Es ist nicht ersichtlich, inwieweit dieser Verfremdungseffekt auf besonderen Leistungen beruht, die die Grafiken über das normale handwerkliche Können hinausheben. Es ist nicht ersichtlich, daß diese Verfremdungseffekte eine Kunstfertigkeit verlangen, die nicht jedem gegeben ist, der Bilder am Computer verfremden will. Auch die Klägerin hat in diesem Zusammenhang zur Schöpfungshöhe der Grafiken nichts Detailliertes vortragen können."


Hinsichtlich des Wettbewerbsrechts führt das OLG Hamm aus:

"Für einen aus § 8 Abs. 1 UWG herleitbaren Unterlassungsanspruch fehlt es auf jeden Fall an einer wettbewerbswidrigen Verhaltensweise des Beklagten.
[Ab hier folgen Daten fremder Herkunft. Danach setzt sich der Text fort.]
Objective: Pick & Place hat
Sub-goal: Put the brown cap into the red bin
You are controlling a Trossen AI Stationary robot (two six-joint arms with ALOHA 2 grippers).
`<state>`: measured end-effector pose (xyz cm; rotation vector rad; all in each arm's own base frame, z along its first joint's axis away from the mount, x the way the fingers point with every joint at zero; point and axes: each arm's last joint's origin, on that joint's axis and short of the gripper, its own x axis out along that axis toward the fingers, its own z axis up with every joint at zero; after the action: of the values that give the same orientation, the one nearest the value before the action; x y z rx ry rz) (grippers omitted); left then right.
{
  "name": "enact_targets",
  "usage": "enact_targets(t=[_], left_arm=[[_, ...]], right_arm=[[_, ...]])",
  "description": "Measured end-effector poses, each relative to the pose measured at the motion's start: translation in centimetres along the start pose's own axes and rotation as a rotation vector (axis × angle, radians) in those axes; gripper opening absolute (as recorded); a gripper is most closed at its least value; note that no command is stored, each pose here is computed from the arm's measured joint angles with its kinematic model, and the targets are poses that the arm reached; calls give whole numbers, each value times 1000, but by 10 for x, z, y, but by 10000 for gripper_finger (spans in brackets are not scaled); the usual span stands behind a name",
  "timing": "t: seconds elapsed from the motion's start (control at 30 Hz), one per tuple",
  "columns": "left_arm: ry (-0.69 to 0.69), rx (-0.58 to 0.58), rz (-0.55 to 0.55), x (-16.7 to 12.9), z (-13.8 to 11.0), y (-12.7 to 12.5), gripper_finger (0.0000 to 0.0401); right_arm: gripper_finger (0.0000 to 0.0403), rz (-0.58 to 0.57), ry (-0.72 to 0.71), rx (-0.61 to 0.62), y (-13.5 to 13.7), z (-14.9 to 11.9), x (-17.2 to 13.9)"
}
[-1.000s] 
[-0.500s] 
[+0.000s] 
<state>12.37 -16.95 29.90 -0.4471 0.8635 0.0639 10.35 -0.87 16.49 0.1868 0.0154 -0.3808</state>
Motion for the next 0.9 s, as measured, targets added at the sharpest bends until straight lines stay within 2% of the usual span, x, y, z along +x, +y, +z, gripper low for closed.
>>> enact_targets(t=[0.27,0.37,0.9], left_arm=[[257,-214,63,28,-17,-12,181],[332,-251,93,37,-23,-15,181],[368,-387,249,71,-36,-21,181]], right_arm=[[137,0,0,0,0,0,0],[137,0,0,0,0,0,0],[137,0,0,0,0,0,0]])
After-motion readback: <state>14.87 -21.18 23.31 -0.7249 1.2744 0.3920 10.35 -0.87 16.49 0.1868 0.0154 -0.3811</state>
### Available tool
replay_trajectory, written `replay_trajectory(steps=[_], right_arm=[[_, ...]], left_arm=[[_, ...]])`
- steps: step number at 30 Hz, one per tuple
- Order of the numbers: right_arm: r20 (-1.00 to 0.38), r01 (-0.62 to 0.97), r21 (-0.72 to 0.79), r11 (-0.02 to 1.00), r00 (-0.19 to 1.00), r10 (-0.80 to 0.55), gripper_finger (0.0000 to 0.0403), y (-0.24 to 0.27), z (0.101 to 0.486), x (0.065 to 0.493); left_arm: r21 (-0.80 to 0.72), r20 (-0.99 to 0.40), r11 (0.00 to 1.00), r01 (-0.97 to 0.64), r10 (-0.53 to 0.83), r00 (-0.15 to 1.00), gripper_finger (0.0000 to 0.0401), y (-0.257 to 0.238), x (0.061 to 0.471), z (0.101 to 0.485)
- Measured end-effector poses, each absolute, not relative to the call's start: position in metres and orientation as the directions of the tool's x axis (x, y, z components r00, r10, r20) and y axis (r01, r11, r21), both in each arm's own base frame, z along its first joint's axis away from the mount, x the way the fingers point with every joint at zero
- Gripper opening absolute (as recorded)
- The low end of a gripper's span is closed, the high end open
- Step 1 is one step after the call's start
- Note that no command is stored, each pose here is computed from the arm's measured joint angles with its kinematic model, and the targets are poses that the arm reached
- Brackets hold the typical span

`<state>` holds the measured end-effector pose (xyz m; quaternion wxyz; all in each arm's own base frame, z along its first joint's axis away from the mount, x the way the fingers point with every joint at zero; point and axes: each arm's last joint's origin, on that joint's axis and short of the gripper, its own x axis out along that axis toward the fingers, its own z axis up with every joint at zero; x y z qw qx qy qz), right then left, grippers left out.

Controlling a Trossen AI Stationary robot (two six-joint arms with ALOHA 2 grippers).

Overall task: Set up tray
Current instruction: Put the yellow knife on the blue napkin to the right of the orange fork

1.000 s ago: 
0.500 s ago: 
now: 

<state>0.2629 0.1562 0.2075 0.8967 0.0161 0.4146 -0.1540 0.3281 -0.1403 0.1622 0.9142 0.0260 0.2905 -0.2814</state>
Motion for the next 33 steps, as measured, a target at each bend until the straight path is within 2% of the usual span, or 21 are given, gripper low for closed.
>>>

Zunächst einmal gilt nämlich der Grundsatz der Nachahmungsfreiheit (...). Kann die Klägerin aber für ihre Grafiken keinen Urheberrechtsschutz beanspruchen, ist die Nachahmung bzw. Übernahme nur dann unlauter, wenn zusätzliche Umstände vorliegen, die zur Unlauterkeit führen. Anderenfalls würden die Wertungen des Urheberrechtsgesetzes unterlaufen.

An solchen zusätzlichen Umständen, die die Unlauterkeit der Übernahme begründen könnten, fehlt es hier. Eine Herkunftstäuschung ist weder vorgetragen noch ersichtlich. Ihr steht bereits das unübersehbare Logo des Beklagten entgegen, das in die Grafiken der Klägerin eingearbeitet ist.
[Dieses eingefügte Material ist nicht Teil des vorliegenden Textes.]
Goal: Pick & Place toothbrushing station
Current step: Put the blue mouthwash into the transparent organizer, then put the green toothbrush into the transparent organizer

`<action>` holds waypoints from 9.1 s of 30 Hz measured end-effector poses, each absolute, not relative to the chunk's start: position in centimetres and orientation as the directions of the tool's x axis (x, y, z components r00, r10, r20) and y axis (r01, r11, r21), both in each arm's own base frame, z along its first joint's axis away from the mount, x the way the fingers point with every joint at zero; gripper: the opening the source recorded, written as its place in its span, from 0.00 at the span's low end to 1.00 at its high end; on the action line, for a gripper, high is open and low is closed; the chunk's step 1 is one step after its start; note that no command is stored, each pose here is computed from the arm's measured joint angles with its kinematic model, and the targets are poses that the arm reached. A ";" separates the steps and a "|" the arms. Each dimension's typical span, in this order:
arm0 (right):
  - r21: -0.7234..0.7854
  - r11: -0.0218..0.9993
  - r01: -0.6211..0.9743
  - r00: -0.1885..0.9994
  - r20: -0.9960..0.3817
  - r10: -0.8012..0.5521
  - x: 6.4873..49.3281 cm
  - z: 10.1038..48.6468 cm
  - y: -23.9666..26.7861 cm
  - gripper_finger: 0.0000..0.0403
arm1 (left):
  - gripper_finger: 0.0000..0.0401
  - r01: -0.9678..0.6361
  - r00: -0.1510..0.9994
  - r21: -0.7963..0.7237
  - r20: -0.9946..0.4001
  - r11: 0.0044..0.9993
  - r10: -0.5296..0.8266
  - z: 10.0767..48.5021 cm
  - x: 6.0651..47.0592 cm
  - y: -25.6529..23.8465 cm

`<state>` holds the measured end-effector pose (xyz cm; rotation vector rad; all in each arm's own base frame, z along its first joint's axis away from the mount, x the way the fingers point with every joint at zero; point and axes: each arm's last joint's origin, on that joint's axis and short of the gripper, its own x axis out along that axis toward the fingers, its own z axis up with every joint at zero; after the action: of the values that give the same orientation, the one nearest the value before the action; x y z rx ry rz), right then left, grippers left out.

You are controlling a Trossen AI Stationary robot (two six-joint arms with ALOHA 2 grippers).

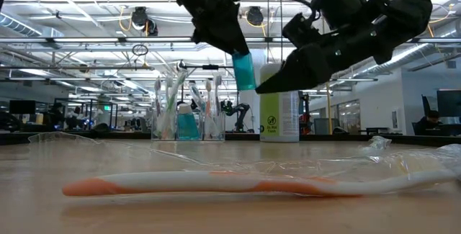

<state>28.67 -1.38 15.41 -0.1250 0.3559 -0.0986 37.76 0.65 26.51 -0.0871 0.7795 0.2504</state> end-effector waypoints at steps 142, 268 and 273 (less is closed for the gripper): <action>-0.176 0.978 -0.115 0.804 -0.595 -0.013 23.9 17.8 3.0 0.42 | 0.29 0.024 0.746 -0.034 -0.665 0.999 -0.041 23.1 33.4 -12.2; 0.196 0.848 0.493 0.732 -0.620 -0.282 17.9 8.6 2.5 0.03 | 0.29 -0.149 0.773 -0.051 -0.628 0.987 0.084 23.4 34.2 -10.1; 0.229 0.926 0.300 0.885 -0.430 -0.180 19.2 11.3 2.9 0.02 | 0.29 -0.153 0.773 -0.051 -0.628 0.987 0.087 23.4 34.3 -10.0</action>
<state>19.21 2.92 11.34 0.2961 0.4159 -0.2537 34.26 -10.01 23.36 -0.1013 0.6748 0.1300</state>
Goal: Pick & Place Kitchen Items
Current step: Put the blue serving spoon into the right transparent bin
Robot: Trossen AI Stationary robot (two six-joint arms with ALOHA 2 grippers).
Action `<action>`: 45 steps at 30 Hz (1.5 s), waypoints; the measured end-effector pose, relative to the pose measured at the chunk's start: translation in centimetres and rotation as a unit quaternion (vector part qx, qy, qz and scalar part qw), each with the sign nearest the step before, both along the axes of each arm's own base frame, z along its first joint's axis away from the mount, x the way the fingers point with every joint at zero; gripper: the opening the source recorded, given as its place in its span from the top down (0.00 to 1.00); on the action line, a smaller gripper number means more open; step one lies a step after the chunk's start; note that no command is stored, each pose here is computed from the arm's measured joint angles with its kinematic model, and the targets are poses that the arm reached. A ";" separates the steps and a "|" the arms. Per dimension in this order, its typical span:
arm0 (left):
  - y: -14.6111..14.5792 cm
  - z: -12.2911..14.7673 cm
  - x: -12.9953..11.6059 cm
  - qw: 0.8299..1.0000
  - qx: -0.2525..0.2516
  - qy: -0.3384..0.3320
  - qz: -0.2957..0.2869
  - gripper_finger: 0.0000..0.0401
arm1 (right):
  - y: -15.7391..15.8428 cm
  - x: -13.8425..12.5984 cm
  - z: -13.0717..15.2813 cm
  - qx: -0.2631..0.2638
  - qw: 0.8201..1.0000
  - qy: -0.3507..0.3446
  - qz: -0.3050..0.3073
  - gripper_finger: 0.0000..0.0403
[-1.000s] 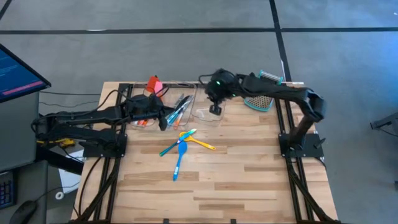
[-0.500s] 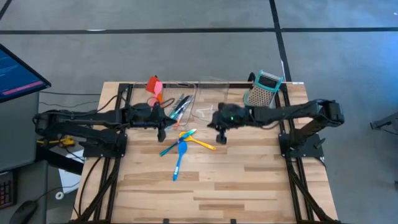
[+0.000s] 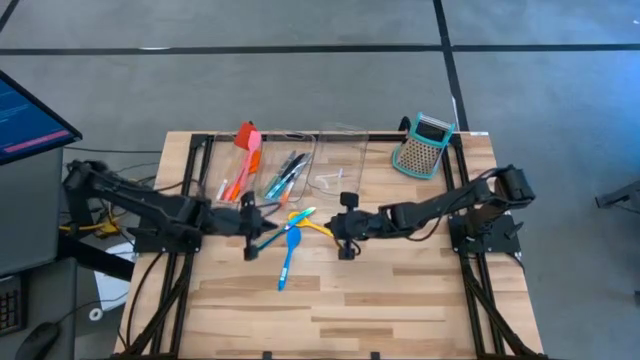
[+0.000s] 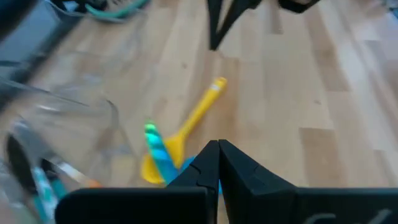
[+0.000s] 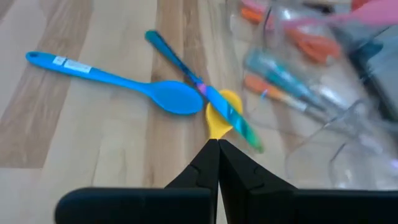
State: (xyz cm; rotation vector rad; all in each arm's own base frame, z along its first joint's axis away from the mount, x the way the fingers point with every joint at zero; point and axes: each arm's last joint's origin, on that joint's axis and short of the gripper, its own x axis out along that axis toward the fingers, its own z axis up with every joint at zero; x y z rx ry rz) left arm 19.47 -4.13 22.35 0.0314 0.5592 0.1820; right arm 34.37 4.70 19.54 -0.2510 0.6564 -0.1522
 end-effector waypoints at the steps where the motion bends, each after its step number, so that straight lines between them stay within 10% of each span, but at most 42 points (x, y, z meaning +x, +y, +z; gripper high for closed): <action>1: -0.5 -0.1 -0.2 1.000 -0.009 0.001 -0.003 1.00 | 0.1 0.1 -0.3 0.005 1.000 0.003 -0.003 1.00; 11: -3.5 -0.1 -1.2 0.997 -0.045 0.000 -0.056 1.00 | 1.0 1.8 -1.9 0.064 0.997 0.001 -0.036 1.00; 29: -6.1 -1.3 -1.4 0.982 -0.189 0.006 0.006 1.00 | 4.4 6.7 0.3 0.016 0.988 0.078 0.134 1.00; 34: -6.9 -2.6 0.2 0.976 -0.216 -0.006 0.040 1.00 | 3.5 5.5 0.8 0.001 0.984 0.135 0.118 1.00; 45: -5.5 -2.9 3.5 0.965 -0.237 0.003 0.111 1.00 | 0.8 -0.8 2.8 0.007 0.992 0.028 0.122 1.00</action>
Auch eine Rufausbeutung ist nicht ersichtlich. Es müßte dann die Wertschätzung der nachgeahmten Dienstleistung unangemessen ausgenutzt oder beeinträchtigt sein. Zu einer solchen Wertschätzung gerade der Computergrafiken in der Oberzeile hat die Klägerin nicht vorgetragen.

Zudem unterscheiden sich die Internetauftritte der Parteien signifikant. Die Klägerin kann insofern nur auf die Übernahme der Grafiken und der Farbkombination verweisen. Wie dargelegt kann die Klägerin die Farbkombination aber nicht für sich monopolisieren. Es ist auch nichts dafür ersichtlich, daß sich die Farbkombination im Zusammenhang mit den Grafiken als Unterscheidungsmerkmal für die Dienstleistungen der Klägerin durchgesetzt hätte."


Das Urteil hat in der Web-Szenze, nicht zuletzt wegen des reißerischen Aufmachers von ibusiness, vor Veröffentlichung der Entscheidungsgründe für viel Aufsehen gesorgt. Die Schlagzeile "Oberlandesgericht legalisiert Website-Plagiate" war überall zu lesen.

Liest man sich die Entscheidungsgründe durch, so ist außerordentlich fraglich, ob sich diese Schlagzeile wirklich ableiten lässt. Es geht dabei "nur" um drei Grafiken und das grafische Layout.

Es geht nicht - wie mancherorts behauptet - um die Übernahme einer ganzen Webseite. Das OLG Hamm weisst ausdrücklich darauf hin, dass nur wenige Bestandteile der Webseite übernommen wurden. Insbesondere wurde auch kein Text übernommen.

Insofern handelt es sich hier um einen speziellen Einzelfall mit einer besonderen Konstellation, der auf keinen Fall verallgemeinerungsfähig ist.